**DIRECTIONS FOR THIS TASK**
I would like every line of the records below that contains the word "written" copied.

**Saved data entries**
--------------------------------

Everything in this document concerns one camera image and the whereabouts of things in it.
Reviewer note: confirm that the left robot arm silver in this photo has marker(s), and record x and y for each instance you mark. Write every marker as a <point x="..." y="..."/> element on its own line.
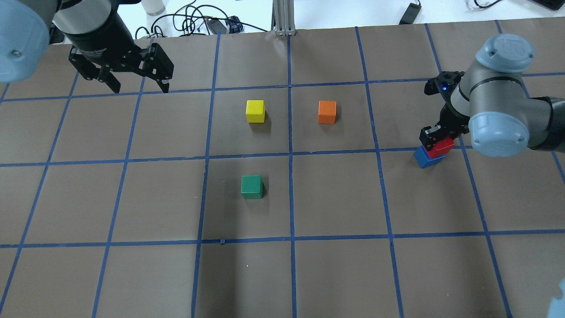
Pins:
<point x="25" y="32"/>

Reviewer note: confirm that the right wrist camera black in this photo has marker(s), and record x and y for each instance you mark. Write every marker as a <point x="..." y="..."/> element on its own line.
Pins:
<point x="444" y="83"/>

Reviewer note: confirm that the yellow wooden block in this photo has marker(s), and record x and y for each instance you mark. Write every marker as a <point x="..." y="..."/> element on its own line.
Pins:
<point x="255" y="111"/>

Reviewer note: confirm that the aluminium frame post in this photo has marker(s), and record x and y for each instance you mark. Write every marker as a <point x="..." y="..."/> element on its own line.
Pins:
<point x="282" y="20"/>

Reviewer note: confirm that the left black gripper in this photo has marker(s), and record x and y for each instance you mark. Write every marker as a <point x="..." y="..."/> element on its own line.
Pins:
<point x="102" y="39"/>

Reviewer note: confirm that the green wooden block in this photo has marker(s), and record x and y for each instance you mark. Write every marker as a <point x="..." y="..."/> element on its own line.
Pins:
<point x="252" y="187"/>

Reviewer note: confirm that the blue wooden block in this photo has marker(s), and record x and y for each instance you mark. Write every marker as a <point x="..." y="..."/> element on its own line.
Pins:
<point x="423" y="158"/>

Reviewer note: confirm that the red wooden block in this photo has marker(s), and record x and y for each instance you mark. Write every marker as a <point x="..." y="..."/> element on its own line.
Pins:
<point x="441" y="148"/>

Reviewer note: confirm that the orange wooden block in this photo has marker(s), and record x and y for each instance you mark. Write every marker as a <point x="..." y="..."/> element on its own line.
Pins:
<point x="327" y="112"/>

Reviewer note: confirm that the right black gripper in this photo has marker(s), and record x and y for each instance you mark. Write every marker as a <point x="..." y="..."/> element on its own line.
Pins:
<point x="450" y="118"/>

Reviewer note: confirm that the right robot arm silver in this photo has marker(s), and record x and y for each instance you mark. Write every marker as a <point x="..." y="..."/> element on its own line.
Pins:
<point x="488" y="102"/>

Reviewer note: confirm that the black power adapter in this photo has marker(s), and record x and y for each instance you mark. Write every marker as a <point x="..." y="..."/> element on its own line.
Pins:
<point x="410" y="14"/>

--------------------------------

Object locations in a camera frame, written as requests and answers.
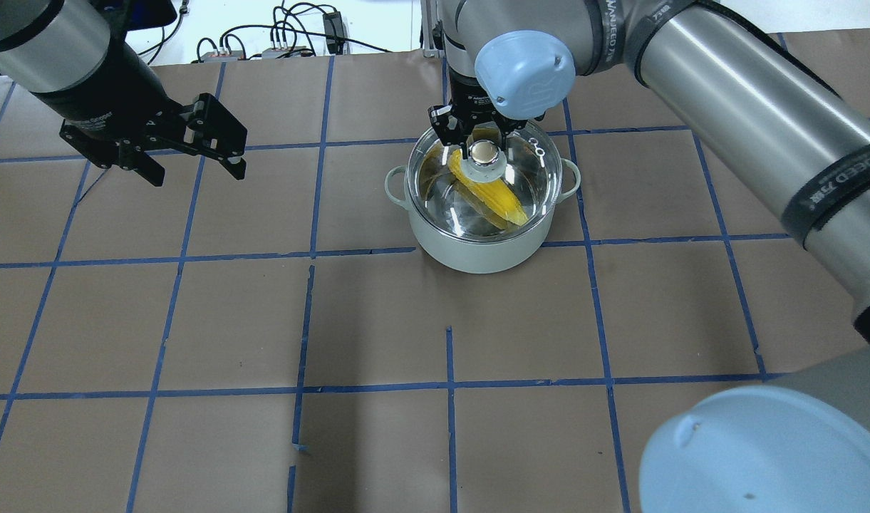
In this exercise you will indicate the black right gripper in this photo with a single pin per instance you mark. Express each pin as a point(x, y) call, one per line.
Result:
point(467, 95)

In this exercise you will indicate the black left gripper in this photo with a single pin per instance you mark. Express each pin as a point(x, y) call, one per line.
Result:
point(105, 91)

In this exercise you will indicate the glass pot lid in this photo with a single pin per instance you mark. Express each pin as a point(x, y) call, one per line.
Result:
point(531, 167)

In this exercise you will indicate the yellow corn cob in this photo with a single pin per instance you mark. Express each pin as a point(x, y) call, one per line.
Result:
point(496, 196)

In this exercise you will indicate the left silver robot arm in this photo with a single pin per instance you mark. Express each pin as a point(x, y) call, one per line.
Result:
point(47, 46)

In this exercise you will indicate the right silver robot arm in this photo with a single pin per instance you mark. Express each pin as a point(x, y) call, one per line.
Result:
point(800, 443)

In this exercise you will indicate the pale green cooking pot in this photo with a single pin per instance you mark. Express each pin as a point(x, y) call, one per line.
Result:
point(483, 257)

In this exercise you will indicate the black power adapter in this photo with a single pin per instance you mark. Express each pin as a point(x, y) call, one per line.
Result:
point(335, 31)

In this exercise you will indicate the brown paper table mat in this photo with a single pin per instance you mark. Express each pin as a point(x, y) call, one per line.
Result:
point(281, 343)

--------------------------------

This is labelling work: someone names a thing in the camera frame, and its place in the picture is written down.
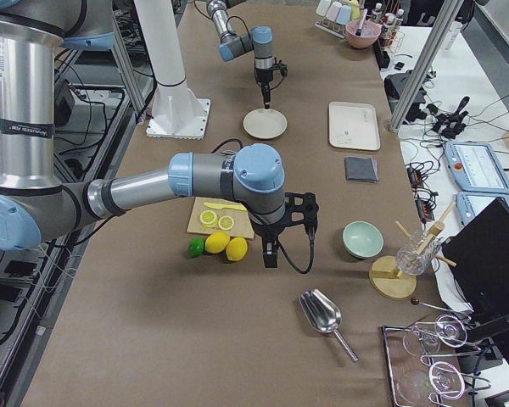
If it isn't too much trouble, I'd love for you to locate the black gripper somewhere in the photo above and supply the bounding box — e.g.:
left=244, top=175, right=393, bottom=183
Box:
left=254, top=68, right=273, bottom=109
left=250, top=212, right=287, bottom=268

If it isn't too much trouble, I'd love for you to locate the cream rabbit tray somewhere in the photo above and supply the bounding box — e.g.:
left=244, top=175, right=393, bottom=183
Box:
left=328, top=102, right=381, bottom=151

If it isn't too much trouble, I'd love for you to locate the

--------------------------------

**RESPONSE**
Object locations in a camera frame, written as requests and answers.
This is labelling work: someone names a thing in the camera frame, and its place in the picture is written down.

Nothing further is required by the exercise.